§ **LISTED RECORDS**

◆ ◆ ◆ ◆

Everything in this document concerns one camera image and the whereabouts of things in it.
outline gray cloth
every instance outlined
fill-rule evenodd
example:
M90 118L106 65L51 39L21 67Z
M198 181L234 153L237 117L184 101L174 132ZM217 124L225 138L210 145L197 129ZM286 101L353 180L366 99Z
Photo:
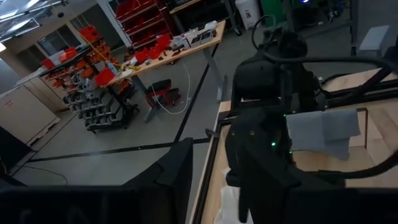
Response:
M293 151L324 152L349 158L349 138L360 134L356 110L314 111L288 115Z

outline red stool
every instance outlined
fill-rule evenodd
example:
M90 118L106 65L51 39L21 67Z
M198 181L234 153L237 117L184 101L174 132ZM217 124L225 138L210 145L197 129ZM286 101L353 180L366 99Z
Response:
M171 86L172 86L171 79L166 79L166 80L162 80L159 82L155 82L151 86L149 86L146 91L146 99L147 99L148 105L150 107L154 107L155 105L153 105L150 102L150 98L161 96L159 98L160 103L165 104L165 105L173 105L174 106L175 102L181 96L180 96L180 90L178 88L170 89Z

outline concrete floor
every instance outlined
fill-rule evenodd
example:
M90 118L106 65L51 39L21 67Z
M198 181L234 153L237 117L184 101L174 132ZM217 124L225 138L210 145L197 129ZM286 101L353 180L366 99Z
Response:
M377 4L372 0L362 0L359 6L359 41L362 41L369 28L381 25L390 25L391 30L386 38L386 45L393 45L398 34L398 14L389 13L389 9L398 7L397 1L382 0ZM255 53L250 41L250 31L240 37L234 32L227 32L215 53L215 60L222 75L229 78L228 94L231 92L231 80L236 66ZM261 39L261 32L257 32L256 39ZM348 56L349 30L341 29L332 33L307 39L308 56ZM182 98L180 104L169 108L170 111L180 111L192 97L199 79L205 69L206 60L201 52L179 60L175 65L163 66L147 74L142 74L144 84L165 78L172 79L172 85L180 88ZM347 63L311 64L305 65L317 76L327 77L335 73L360 72L372 68L369 65L353 65ZM188 93L188 77L191 79L191 88ZM182 139L205 138L205 128L212 128L218 111L216 102L216 85L208 72L193 110L183 130ZM144 98L136 94L132 101L139 104L141 112L129 125L127 130L117 129L93 134L85 130L83 121L77 117L58 131L45 144L37 149L33 159L64 156L82 152L98 152L121 147L145 146L172 142L180 127L185 113L170 115L159 111L149 123L143 119L148 108ZM194 146L194 168L192 195L196 192L199 178L204 165L208 144ZM150 149L144 151L124 152L100 156L86 156L71 159L52 161L29 162L26 165L48 169L63 174L68 178L69 185L121 185L133 178L146 167L167 152L168 148ZM64 180L52 174L22 168L14 178L28 185L63 185Z

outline wooden table
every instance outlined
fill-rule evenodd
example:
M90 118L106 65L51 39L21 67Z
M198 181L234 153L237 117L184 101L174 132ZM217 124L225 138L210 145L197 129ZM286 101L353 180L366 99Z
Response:
M346 77L332 80L325 89L328 91L342 90L345 88L356 87L364 83L369 77L373 76L377 70L355 73ZM396 75L389 75L385 80L397 78ZM219 113L229 111L230 101L220 104ZM345 108L366 108L367 111L358 112L359 126L361 135L350 139L348 161L341 161L326 154L301 151L294 152L294 160L302 170L341 170L355 171L366 169L387 159L396 149L398 149L398 98L362 103L358 105L345 106ZM224 140L228 133L229 126L221 129L220 140L215 154L213 170L211 172L208 193L205 206L201 215L201 223L213 223L221 206L221 189L226 185L222 170L228 167L226 159ZM210 147L205 164L210 159ZM199 193L203 184L206 165L203 168L197 196L193 206L190 222L198 206ZM398 187L398 167L388 172L367 179L347 180L348 187Z
M214 46L216 44L219 44L222 40L223 40L223 35L224 35L224 30L225 30L225 21L221 21L219 23L217 23L217 36L214 37L211 41L205 43L205 44L201 44L199 46L196 47L192 47L190 49L187 50L183 50L181 51L178 55L173 56L174 52L171 50L166 50L165 53L167 56L165 56L164 54L161 55L161 57L163 58L163 60L153 60L150 64L146 65L146 64L142 64L140 65L140 70L138 71L132 71L131 73L128 74L124 74L113 78L108 85L112 85L114 83L117 82L121 82L126 78L131 78L132 81L134 82L135 86L137 86L137 89L144 95L144 97L146 96L146 91L147 91L147 87L145 87L145 85L142 83L141 79L139 78L138 74L144 74L145 72L148 72L149 70L153 69L153 68L157 68L161 65L165 65L168 64L178 58L182 58L184 56L193 54L199 50L202 50L203 53L205 54L205 57L207 59L207 62L209 64L209 67L212 71L212 74L217 82L218 85L218 92L217 92L217 100L221 101L224 95L224 91L226 89L226 85L227 85L227 78L226 76L221 76L220 71L218 70L217 66L216 66L216 62L214 61L214 58L211 56L211 52L210 52L210 47ZM152 105L156 105L157 102L155 102L152 98L149 98L149 101ZM151 117L153 117L155 111L156 111L157 107L153 107L149 109L149 112L145 118L145 121L148 122Z
M183 10L183 9L193 5L193 4L196 4L196 3L200 2L200 1L202 1L202 0L191 0L189 2L186 2L186 3L184 3L184 4L180 5L180 6L175 7L174 9L170 10L169 13L170 13L170 15L172 15L172 18L173 18L175 24L177 25L178 30L181 33L184 33L186 30L184 29L184 26L181 24L180 19L178 18L177 12L181 11L181 10ZM231 21L232 28L234 29L236 34L241 35L242 34L241 31L239 31L238 26L236 25L234 13L232 11L232 7L231 7L231 2L230 1L232 1L232 0L224 0L225 8L226 8L226 10L228 12L228 17L229 17L229 19Z

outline white cable
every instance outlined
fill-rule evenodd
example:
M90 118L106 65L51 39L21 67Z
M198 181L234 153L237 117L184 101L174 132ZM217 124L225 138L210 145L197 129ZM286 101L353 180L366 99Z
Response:
M189 72L188 72L187 67L185 66L185 63L182 63L182 65L184 66L185 71L187 72L187 75L188 75L188 92L187 92L187 101L185 102L184 109L182 109L181 111L179 111L179 112L170 112L168 109L164 108L164 106L159 102L158 97L156 96L156 92L154 90L154 87L152 85L150 85L152 87L152 91L154 92L155 99L156 99L157 103L159 104L159 106L161 108L163 108L163 110L168 112L168 114L171 114L171 115L176 115L176 114L183 113L188 107L189 91L191 89L191 76L189 75Z

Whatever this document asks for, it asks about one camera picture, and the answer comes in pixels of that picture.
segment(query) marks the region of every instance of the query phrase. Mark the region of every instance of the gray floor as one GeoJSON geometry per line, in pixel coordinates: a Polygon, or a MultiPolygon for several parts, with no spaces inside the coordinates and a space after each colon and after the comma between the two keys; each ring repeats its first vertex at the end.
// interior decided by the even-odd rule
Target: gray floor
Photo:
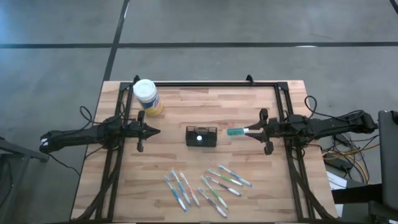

◆ ◆ ◆ ◆

§ **WORK TO COMPLETE**
Only the pictures stay behind; everything else in the data above is to be retyped exactly.

§ **RESULT OF THE TASK**
Everything in this document concerns one camera image and the whereabouts of things in it.
outline gray cloth
every instance outlined
fill-rule evenodd
example:
M90 118L106 65L51 39L21 67Z
M198 181L234 153L237 117L184 101L174 132ZM217 124L225 138L210 145L197 129ZM286 101L353 180L366 99Z
Photo:
Response:
M293 151L324 152L349 158L349 138L360 134L356 110L314 111L288 115Z

outline red stool
every instance outlined
fill-rule evenodd
example:
M90 118L106 65L51 39L21 67Z
M198 181L234 153L237 117L184 101L174 132ZM217 124L225 138L210 145L197 129ZM286 101L353 180L366 99Z
Response:
M171 86L172 86L171 79L166 79L166 80L162 80L159 82L155 82L151 86L149 86L146 91L146 99L147 99L148 105L150 107L154 107L155 105L153 105L150 102L150 98L161 96L159 98L160 103L165 104L165 105L173 105L174 106L175 102L181 96L180 96L180 90L178 88L170 89Z

outline concrete floor
every instance outlined
fill-rule evenodd
example:
M90 118L106 65L51 39L21 67Z
M198 181L234 153L237 117L184 101L174 132ZM217 124L225 138L210 145L197 129ZM286 101L353 180L366 99Z
Response:
M377 4L372 0L362 0L359 6L359 41L362 41L369 28L381 25L390 25L391 30L386 38L386 45L393 45L398 34L398 14L389 13L389 9L398 7L397 1L382 0ZM255 53L250 41L250 31L240 37L234 32L227 32L215 53L215 60L222 75L229 78L228 94L231 92L231 80L236 66ZM261 39L261 32L257 32L256 39ZM348 56L349 30L341 29L332 33L307 39L308 56ZM182 98L180 104L169 108L170 111L180 111L192 97L199 79L205 69L206 60L201 52L179 60L175 65L163 66L147 74L142 74L144 84L165 78L172 79L172 85L180 88ZM347 63L311 64L305 65L317 76L327 77L335 73L360 72L372 68L369 65L353 65ZM188 93L188 77L191 79L191 88ZM182 139L205 138L205 128L212 128L218 111L216 102L216 85L208 72L193 110L183 130ZM144 98L136 94L132 101L139 104L141 112L129 125L127 130L117 129L93 134L85 130L83 121L77 117L58 131L45 144L37 149L33 159L64 156L82 152L98 152L121 147L145 146L172 142L180 127L185 113L170 115L159 111L149 123L143 119L148 108ZM194 146L194 168L192 195L196 192L199 178L204 165L208 144ZM150 149L144 151L124 152L100 156L86 156L71 159L52 161L29 162L26 165L48 169L63 174L68 178L69 185L121 185L133 178L146 167L167 152L168 148ZM64 180L52 174L22 168L14 178L28 185L63 185Z

outline wooden table
every instance outlined
fill-rule evenodd
example:
M90 118L106 65L51 39L21 67Z
M198 181L234 153L237 117L184 101L174 132ZM217 124L225 138L210 145L197 129ZM286 101L353 180L366 99Z
Response:
M346 77L332 80L325 89L328 91L342 90L345 88L356 87L364 83L369 77L373 76L377 70L355 73ZM396 75L389 75L385 80L397 78ZM219 113L229 111L230 101L220 104ZM345 108L366 108L367 111L358 112L359 126L361 135L350 139L348 161L341 161L326 154L301 151L294 152L294 160L302 170L341 170L355 171L366 169L387 159L396 149L398 149L398 98L362 103L358 105L345 106ZM224 140L228 133L229 126L221 129L220 140L215 154L213 170L211 172L208 193L205 206L201 215L201 223L213 223L221 206L221 189L226 185L222 170L228 167L226 159ZM210 147L205 164L210 159ZM199 193L203 184L206 165L203 168L197 196L193 206L190 222L198 206ZM398 187L398 167L388 172L367 179L347 180L348 187Z
M214 46L216 44L219 44L222 40L223 40L223 35L224 35L224 30L225 30L225 21L221 21L219 23L217 23L217 36L214 37L211 41L205 43L205 44L201 44L199 46L196 47L192 47L190 49L187 50L183 50L181 51L178 55L173 56L174 52L171 50L166 50L165 53L167 56L165 56L164 54L161 55L161 57L163 58L163 60L153 60L150 64L146 65L146 64L142 64L140 65L140 70L138 71L132 71L131 73L128 74L124 74L113 78L108 85L112 85L114 83L117 82L121 82L126 78L131 78L132 81L134 82L135 86L137 86L137 89L144 95L144 97L146 96L146 91L147 91L147 87L145 87L145 85L142 83L141 79L139 78L138 74L144 74L145 72L148 72L149 70L153 69L153 68L157 68L161 65L165 65L168 64L178 58L182 58L184 56L193 54L199 50L202 50L203 53L205 54L205 57L207 59L207 62L209 64L209 67L212 71L212 74L217 82L218 85L218 92L217 92L217 100L221 101L224 95L224 91L226 89L226 85L227 85L227 78L226 76L221 76L220 71L218 70L217 66L216 66L216 62L214 61L214 58L211 56L211 52L210 52L210 47ZM152 105L156 105L157 102L155 102L152 98L149 98L149 101ZM151 117L153 117L155 111L156 111L157 107L153 107L149 109L149 112L145 118L145 121L148 122Z
M183 10L183 9L193 5L193 4L196 4L196 3L200 2L200 1L202 1L202 0L191 0L189 2L186 2L186 3L184 3L184 4L180 5L180 6L175 7L174 9L170 10L169 13L170 13L170 15L172 15L172 18L173 18L175 24L177 25L178 30L181 33L184 33L186 30L184 29L184 26L181 24L180 19L178 18L177 12L181 11L181 10ZM231 21L232 28L234 29L236 34L241 35L242 34L241 31L239 31L238 26L236 25L234 13L232 11L232 7L231 7L231 2L230 1L232 1L232 0L224 0L225 8L226 8L226 10L228 12L228 17L229 17L229 19Z

outline white cable
every instance outlined
fill-rule evenodd
example:
M90 118L106 65L51 39L21 67Z
M198 181L234 153L237 117L184 101L174 132ZM217 124L225 138L210 145L197 129ZM286 101L353 180L366 99Z
Response:
M189 72L188 72L187 67L185 66L185 63L182 63L182 65L184 66L185 71L187 72L187 75L188 75L188 92L187 92L187 101L185 102L184 109L182 109L181 111L179 111L179 112L170 112L168 109L164 108L164 106L159 102L158 97L156 96L156 92L154 90L154 87L152 85L150 85L152 87L152 91L154 92L155 99L156 99L157 103L159 104L159 106L161 108L163 108L163 110L168 112L168 114L171 114L171 115L176 115L176 114L183 113L188 107L189 91L191 89L191 76L189 75Z

Whatever this document asks for, it asks about one camera picture, and the answer comes in pixels of that picture.
segment(query) marks the region of every instance of the query phrase. Mark the region of every instance of the gray floor as one GeoJSON geometry per line, in pixel coordinates: a Polygon, or a MultiPolygon for several parts, with no spaces inside the coordinates and a space after each colon and after the comma between the two keys; each ring repeats its first vertex at the end.
// interior decided by the even-odd rule
Target: gray floor
Photo:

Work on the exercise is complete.